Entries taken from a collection
____________

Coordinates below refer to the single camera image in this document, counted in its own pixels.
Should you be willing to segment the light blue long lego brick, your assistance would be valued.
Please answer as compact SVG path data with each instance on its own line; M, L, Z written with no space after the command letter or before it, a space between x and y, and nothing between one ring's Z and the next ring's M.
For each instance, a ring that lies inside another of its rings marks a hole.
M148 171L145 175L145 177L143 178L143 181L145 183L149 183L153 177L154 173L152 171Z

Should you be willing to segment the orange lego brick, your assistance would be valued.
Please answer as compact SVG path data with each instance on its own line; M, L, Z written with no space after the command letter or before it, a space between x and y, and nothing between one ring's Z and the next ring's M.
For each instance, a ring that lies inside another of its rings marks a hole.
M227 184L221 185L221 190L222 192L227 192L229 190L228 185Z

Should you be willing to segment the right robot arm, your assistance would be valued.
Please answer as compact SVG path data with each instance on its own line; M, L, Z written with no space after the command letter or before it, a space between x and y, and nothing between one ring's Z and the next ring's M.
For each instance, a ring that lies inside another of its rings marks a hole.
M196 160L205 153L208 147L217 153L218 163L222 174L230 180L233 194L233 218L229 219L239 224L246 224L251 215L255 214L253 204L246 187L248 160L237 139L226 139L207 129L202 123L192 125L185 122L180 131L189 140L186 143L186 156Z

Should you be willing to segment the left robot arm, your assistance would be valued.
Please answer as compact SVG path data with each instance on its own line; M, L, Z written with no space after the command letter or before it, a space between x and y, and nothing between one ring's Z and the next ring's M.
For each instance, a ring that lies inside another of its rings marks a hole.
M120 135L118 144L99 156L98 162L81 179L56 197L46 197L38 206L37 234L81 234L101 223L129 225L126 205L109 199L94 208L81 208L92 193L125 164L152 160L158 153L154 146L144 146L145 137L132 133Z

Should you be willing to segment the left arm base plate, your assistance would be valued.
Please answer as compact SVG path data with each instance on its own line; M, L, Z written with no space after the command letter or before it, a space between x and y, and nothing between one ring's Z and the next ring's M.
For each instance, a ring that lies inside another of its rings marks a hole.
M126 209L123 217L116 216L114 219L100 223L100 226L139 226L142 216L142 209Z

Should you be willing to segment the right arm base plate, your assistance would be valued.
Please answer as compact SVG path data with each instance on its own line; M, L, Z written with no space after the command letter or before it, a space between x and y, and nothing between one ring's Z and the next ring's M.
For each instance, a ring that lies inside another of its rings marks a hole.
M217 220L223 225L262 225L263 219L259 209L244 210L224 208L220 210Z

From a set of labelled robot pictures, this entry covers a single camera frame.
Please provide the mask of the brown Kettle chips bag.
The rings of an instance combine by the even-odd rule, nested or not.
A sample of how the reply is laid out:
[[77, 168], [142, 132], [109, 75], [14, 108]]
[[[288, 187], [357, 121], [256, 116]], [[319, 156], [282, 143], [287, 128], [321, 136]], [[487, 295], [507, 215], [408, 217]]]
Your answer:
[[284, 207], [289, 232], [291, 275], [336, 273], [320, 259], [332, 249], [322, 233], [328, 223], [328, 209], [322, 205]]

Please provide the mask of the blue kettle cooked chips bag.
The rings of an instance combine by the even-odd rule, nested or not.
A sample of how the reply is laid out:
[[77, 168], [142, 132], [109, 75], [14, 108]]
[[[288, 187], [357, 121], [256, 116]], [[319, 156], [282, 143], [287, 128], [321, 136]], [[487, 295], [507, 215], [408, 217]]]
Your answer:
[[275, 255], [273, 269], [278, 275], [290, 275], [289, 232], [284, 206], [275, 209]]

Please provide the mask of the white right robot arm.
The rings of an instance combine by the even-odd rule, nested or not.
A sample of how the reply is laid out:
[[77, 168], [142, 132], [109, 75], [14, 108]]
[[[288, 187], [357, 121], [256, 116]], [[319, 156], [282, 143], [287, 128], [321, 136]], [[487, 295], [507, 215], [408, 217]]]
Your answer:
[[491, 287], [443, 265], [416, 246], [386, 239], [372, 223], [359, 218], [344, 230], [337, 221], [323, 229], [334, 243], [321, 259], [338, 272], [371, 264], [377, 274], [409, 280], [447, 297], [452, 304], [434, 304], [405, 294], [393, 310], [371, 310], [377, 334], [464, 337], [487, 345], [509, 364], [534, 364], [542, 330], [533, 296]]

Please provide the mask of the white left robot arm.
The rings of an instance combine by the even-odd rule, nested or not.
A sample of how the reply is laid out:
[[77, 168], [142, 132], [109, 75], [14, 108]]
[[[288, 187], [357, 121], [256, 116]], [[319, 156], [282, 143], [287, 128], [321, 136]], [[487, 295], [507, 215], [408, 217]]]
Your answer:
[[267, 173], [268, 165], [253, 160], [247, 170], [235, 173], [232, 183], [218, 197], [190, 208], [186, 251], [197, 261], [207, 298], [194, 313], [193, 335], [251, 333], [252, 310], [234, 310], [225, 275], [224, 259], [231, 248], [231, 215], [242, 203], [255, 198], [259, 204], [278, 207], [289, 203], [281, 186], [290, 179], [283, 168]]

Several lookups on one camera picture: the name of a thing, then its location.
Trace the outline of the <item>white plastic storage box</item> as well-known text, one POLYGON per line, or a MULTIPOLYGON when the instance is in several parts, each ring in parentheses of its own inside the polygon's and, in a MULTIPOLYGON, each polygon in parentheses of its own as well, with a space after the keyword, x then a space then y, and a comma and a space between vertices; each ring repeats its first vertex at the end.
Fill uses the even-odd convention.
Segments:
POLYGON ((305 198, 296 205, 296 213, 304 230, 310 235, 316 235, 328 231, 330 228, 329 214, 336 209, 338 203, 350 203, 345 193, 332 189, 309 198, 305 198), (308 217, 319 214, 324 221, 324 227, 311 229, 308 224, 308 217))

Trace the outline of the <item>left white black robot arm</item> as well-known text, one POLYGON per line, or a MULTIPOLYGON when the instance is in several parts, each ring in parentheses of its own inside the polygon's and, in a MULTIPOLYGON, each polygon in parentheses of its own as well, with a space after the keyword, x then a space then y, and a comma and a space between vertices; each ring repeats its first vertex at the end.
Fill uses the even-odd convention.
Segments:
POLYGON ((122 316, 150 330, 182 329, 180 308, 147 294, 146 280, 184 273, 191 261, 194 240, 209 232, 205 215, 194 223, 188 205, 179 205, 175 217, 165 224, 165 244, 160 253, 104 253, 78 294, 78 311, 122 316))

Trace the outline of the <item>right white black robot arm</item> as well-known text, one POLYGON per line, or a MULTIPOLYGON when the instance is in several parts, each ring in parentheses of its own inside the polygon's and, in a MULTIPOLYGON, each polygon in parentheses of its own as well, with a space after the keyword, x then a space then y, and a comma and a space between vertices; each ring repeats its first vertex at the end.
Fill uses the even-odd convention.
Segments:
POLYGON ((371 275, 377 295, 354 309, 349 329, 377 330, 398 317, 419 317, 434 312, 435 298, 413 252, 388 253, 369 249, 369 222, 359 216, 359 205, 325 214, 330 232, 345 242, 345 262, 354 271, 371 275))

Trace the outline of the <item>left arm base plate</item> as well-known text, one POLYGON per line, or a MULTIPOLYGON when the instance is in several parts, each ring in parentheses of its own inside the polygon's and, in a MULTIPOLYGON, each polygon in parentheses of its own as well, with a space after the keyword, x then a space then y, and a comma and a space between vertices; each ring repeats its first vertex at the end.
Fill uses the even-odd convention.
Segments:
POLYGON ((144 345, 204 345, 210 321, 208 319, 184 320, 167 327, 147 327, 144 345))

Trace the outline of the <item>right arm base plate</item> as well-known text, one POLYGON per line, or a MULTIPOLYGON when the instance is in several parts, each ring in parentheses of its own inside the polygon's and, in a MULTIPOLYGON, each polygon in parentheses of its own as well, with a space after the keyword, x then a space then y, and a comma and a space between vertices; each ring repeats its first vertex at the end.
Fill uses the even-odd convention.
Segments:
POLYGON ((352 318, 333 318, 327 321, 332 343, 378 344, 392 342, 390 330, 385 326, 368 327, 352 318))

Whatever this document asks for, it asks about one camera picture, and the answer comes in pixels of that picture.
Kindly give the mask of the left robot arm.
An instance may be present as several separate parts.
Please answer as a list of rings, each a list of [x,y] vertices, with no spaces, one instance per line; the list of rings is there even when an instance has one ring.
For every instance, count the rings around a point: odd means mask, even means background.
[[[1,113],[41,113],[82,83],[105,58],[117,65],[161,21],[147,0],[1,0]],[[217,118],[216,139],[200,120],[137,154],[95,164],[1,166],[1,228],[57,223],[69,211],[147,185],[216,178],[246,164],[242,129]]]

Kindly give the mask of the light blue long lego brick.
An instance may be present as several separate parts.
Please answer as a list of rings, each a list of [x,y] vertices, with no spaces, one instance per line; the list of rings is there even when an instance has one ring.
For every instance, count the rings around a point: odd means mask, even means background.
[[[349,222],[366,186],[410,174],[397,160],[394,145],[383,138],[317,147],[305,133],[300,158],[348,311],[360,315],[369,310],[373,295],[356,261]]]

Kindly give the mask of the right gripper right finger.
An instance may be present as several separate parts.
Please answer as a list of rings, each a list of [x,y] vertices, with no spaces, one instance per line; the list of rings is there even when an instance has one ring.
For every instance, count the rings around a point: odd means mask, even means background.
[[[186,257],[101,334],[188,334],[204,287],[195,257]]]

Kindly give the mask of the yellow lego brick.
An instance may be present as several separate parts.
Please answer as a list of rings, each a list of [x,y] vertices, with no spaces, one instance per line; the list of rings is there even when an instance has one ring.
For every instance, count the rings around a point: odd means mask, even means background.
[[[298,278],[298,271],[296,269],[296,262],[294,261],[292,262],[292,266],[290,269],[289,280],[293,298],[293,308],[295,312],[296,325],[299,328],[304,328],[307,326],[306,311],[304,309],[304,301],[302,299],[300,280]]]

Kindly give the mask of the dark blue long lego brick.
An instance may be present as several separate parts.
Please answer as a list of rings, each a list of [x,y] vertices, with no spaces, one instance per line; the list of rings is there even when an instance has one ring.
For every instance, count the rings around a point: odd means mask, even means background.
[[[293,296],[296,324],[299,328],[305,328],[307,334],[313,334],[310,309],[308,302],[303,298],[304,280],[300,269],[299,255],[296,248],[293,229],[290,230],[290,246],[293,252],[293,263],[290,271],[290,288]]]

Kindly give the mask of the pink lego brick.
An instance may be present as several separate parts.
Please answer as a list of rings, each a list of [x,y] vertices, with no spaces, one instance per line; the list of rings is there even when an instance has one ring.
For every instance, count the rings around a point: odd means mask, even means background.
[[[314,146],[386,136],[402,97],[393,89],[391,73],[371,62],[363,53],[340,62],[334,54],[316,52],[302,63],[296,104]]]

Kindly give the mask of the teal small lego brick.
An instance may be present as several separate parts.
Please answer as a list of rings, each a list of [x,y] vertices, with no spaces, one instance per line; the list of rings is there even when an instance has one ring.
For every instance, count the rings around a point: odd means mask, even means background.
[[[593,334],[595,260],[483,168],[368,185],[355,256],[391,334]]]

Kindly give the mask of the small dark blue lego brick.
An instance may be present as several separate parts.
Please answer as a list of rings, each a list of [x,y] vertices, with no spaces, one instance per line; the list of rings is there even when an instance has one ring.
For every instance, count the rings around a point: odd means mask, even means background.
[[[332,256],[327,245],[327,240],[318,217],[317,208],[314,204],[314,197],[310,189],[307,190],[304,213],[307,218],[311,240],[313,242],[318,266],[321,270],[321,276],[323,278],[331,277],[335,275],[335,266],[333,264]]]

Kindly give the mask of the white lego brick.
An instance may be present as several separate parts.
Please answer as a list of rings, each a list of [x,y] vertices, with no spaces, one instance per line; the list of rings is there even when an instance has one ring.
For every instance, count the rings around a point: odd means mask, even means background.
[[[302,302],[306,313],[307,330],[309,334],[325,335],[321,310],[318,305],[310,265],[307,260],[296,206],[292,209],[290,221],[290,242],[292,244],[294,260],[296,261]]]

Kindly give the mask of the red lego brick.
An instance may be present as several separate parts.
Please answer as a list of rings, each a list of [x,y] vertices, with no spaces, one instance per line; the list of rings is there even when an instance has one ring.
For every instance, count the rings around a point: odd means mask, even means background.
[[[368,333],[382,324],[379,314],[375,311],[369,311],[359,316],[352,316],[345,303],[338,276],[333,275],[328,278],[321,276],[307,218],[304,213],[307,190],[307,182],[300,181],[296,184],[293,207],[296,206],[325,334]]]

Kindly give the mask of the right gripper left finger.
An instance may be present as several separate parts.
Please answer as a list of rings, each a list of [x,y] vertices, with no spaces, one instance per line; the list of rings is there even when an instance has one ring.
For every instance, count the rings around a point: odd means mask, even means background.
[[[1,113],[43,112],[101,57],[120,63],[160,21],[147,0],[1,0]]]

____________

List every line above containing the word "this".

Exercise answer:
Coordinates below refer to the single camera image in this document, counted in its own pixels.
From a set of labelled robot pictures, this entry covers a single camera frame.
Whatever this document asks for, it asks about one camera picture, and the answer comes in pixels of that picture.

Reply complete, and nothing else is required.